„Krone“-Kommentar

Die Landkarte

Kolumnen
08.05.2021 10:49

Das hätten sich die Väter der österreichischen Bundesverfassung, allen voran Hans Kelsen, wohl auch nicht gedacht. Dass ihre Regeln sogar einmal Richtschnur für die Zurechtweisung eines uneinsichtigen Ministers durch den Bundespräsidenten sein würden.

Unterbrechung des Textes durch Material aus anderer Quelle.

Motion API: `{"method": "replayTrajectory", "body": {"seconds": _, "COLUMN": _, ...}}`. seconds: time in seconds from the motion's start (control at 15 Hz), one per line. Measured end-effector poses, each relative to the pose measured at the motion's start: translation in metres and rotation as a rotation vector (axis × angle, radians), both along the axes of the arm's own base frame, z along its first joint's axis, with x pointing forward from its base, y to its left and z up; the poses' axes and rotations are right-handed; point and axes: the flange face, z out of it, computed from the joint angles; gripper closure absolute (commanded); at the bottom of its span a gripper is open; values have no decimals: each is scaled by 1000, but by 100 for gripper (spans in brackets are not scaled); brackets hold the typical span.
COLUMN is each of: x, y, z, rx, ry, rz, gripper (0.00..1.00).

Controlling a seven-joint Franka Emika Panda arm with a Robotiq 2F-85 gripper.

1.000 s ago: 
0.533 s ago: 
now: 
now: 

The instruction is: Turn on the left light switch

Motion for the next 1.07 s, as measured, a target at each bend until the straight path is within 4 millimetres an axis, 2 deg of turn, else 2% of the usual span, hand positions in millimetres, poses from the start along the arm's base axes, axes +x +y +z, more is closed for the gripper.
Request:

So geschehen diese Woche. Weil Finanzminister Gernot Blümel es nicht so wichtig fand, einem Antrag des Verfassungsgerichtshofes zu folgen und Akten für den Ibiza-Untersuchungsausschuss herauszurücken, sollte Alexander Van der Bellen den Exekutor spielen. Das sei in dieser Form noch nie da gewesen, betonte das Staatsoberhaupt, aber an die Regeln der Verfassung hätten sich alle zu halten. Das ungewöhnliche Prozedere ist festgelegt in Artikel 146 Absatz 2 des Bundesverfassungsgesetzes. Und so fing eine Handykamera den Moment ein, als 204 als „geheim“ eingestufte Ordner doch noch vom Finanzministerium ins Parlament geliefert wurden.

„Noch nie da gewesen.“ Diese drei Worte benutzte das Staatsoberhaupt zuletzt in seiner Ibiza-Rede im Mai 2019, in der Van der Bellen, ein wenig poetisch angehaucht, die Schönheit und Eleganz der Verfassung pries. Allein aufgrund des klaren Wortlautes sei sie für ihn wie eine Landkarte gewesen, die den Weg zur Lösung der Regierungskrise vorgezeichnet habe. Seit 1920 weiß die Verfassung auf alles eine Antwort.

Schon grotesk, dass es diese große Problemlöserin gebraucht hat, um ein Regierungsmitglied zur Räson zu bringen.